Prilog u časopisu | izvorni znanstveni rad | međunarodna recenzija

Mustapić, Maja ; Maihofer, Adam X. ; Mahata, Manjula ; Chen, Yuqing ; Baker, Dewleen G. ; O'Connor, Daniel T. ; Nievergelt, Caroline M. The catecholamine biosynthetic enzyme dopamine b-hydroxylase (DBH) : first genome-wide search positions trait-determining variants acting additively in the proximal promoter // Human molecular genetics, 23 (2014), 23; 6375-6384. doi: 10.1093/hmg/ddu332

Podaci o odgovornosti

Mustapić, Maja ; Maihofer, Adam X. ; Mahata, Manjula ; Chen, Yuqing ; Baker, Dewleen G. ; O'Connor, Daniel T. ; Nievergelt, Caroline M.

engleski

The catecholamine biosynthetic enzyme dopamine b-hydroxylase (DBH) : first genome-wide search positions trait-determining variants acting additively in the proximal promoter

Dopamine beta-hydroxylase (DBH) is the biosynthetic enzyme catalyzing formation of norepinephrine. Changes in DBH expression or activity have been implicated in the pathogenesis of cardiovascular and neuropsychiatric disorders. Genetic determination of DBH enzymatic activity and its secretion are only incompletely understood. We began with a genome-wide association search for loci contributing to DBH activity in human plasma. Initially, in a population sample of European ancestry, we identified the proximal DBH promoter as a region harboring 3 common trait-determining variants (top hit rs1611115, p=7.2 x 10-51).

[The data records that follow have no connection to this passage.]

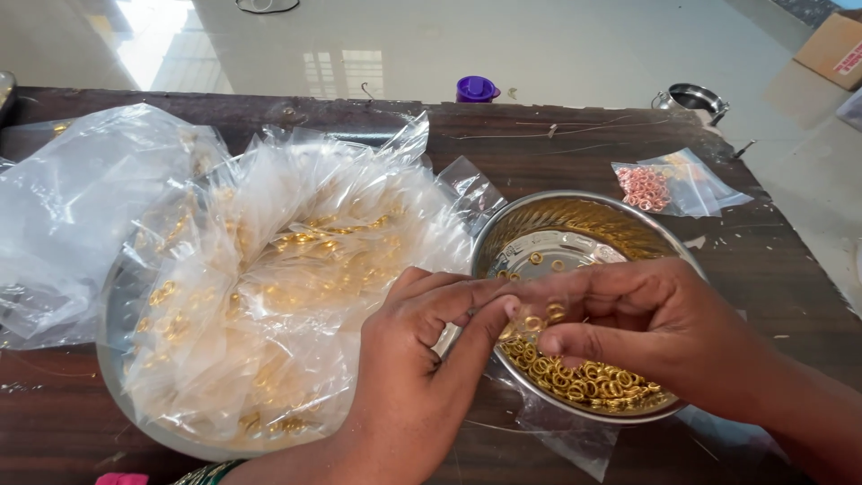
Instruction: Sorting small gold-colored rings into small plastic bags.
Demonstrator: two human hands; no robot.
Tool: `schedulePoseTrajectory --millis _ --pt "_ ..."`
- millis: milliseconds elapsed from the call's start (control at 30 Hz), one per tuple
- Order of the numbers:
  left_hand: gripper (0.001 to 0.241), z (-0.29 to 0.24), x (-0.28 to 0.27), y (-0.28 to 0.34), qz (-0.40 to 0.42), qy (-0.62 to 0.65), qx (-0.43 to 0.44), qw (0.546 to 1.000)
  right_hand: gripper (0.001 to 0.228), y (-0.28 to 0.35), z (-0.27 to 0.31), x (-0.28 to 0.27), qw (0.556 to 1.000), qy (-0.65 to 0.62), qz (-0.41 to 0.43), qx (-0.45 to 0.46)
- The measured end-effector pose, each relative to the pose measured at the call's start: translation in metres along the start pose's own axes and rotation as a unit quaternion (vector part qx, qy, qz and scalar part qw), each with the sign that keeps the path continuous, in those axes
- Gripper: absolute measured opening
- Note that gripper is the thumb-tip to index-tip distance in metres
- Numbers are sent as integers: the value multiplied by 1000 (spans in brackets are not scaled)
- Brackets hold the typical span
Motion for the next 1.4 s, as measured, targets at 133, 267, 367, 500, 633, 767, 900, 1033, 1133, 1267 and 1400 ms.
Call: schedulePoseTrajectory --millis 133,267,367,500,633,767,900,1033,1133,1267,1400 --pt "13 -3 -5 -1 -17 15 1 1000 35 1 17 -3 996 57 -29 -55" --pt "15 -3 -3 -2 -6 36 -10 999 27 5 3 -25 990 105 -87 -27" --pt "16 3 1 -1 0 50 -38 998 28 6 3 -25 990 103 -92 -38" --pt "17 9 2 0 -6 51 -55 997 32 3 16 -13 990 108 -68 -64" --pt "14 1 6 -1 37 91 -37 994 33 3 8 -28 978 154 -142 -22" --pt "9 2 -2 15 165 208 -105 958 36 -38 -60 -88 974 165 -152 -27" --pt "7 -11 -23 29 260 240 -71 933 41 -46 -159 -197 967 169 -193 7" --pt "11 -13 -117 11 170 15 -64 983 45 -64 -214 -249 963 177 -192 66" --pt "7 0 -210 -9 -47 -152 -75 984 46 -55 -213 -249 960 187 -198 65" --pt "9 34 -251 -11 -170 -444 -81 876 46 -43 -176 -223 952 226 -207 17" --pt "15 76 -221 0 -115 -499 -98 853 45 -38 -165 -228 952 220 -213 -11"
Point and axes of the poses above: each hand's wrist, its own y-axis away from the middle knuckle, its own x-axis out of the palm, z = x × y, the point moved 10 cm from there along -y, towards the middle knuckle, and after that the axes turned 5 degrees about -y, right-handed, at the moved point
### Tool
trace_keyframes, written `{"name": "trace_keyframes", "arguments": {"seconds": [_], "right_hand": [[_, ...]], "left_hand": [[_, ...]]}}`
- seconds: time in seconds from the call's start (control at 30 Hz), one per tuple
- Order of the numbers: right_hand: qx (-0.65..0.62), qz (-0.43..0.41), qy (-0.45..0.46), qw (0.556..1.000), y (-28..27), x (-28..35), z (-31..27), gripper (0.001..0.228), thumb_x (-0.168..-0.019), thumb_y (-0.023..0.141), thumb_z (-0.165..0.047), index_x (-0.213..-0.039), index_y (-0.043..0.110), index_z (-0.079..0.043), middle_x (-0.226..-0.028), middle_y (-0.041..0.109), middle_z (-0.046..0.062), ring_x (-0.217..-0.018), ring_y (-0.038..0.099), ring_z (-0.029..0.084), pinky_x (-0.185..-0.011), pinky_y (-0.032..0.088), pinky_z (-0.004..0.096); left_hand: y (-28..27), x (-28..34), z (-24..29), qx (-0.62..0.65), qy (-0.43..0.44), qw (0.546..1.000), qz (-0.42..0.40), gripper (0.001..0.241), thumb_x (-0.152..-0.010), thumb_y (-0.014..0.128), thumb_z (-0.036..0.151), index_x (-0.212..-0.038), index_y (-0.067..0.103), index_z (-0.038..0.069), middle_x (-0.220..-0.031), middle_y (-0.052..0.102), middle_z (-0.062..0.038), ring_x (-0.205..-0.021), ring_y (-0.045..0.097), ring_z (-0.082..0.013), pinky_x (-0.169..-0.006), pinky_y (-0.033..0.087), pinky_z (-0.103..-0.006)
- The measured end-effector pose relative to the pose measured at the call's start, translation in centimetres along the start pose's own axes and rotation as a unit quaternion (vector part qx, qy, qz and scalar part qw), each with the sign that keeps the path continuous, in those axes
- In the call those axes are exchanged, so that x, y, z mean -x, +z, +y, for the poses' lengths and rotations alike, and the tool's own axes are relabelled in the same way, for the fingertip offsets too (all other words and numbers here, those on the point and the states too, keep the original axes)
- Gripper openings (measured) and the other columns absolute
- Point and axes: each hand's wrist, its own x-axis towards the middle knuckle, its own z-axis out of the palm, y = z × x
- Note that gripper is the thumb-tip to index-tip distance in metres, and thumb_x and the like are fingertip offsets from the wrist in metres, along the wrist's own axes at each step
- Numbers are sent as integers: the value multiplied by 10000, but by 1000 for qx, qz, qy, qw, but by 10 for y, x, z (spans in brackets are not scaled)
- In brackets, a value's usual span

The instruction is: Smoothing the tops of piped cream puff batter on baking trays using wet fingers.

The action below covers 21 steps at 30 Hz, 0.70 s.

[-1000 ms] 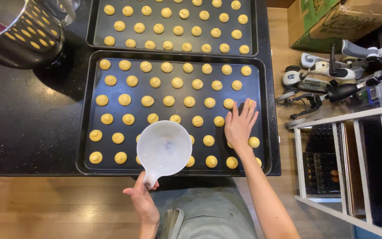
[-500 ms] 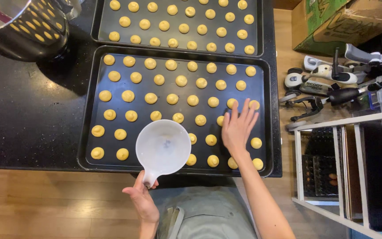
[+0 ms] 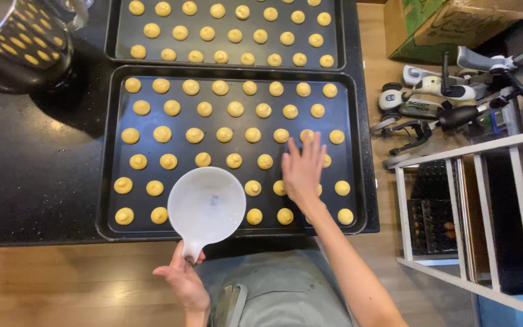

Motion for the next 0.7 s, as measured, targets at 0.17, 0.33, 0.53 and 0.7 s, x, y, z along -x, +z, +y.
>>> {"name": "trace_keyframes", "arguments": {"seconds": [0.17,0.33,0.53,0.7], "right_hand": [[37,61,79,994,-32,2,73,445,-1106,446,-274,-1459,569,-33,-1634,329,291,-1567,157,492,-1258,89,637],[83,35,65,994,-31,1,104,453,-1077,458,-279,-1448,583,-52,-1623,319,311,-1551,159,496,-1236,86,646],[95,34,28,995,-20,-2,107,510,-1069,488,-306,-1499,560,-41,-1634,317,306,-1561,166,478,-1245,94,644],[101,32,19,994,-12,-10,117,498,-1059,503,-316,-1472,582,-49,-1633,315,309,-1558,167,479,-1238,99,648]], "left_hand": [[-1,-3,4,0,-5,1000,8,1166,-947,63,862,-1226,630,-118,-859,539,-85,-824,448,-201,-783,336,-320],[11,-3,9,-7,-4,1000,-9,1168,-953,53,860,-1188,641,-121,-847,534,-82,-824,451,-199,-796,340,-314],[17,2,7,-8,4,1000,-13,1151,-959,55,853,-1170,639,-116,-841,541,-84,-816,451,-200,-791,340,-313],[17,7,2,1,-12,1000,-1,1161,-946,57,861,-1172,641,-117,-841,545,-88,-816,452,-201,-795,347,-314]]}}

We confirmed their effects on transcription and showed that the 3 variants each acted additively on gene expression. Results were replicated in a second population sample of Native American descent (top hit rs1611115, p=4.1 x 10-15). A meta-analysis of these populations indicated that the DBH gene accounted for 57% of DBH trait variation. We further identified a genome-wide significant SNP at the LOC338797 locus on chromosome 12 as trans-QTL (rs4255618, p=4.62 x 10-8). Conditional analyses on DBH identified a third genomic region contributing to DBH variation: a likely cis-QTL adjacent to DBH in SARDH (rs7040170, p= 1.31x10-14) on chromosome 9q. We conclude that 3 common SNPs in the DBH promoter act additively to control phenotypic variation in DBH secretion, and that two additional novel loci (SARDH and LOC338797) may also contribute to the expression of this catecholamine biosynthetic trait.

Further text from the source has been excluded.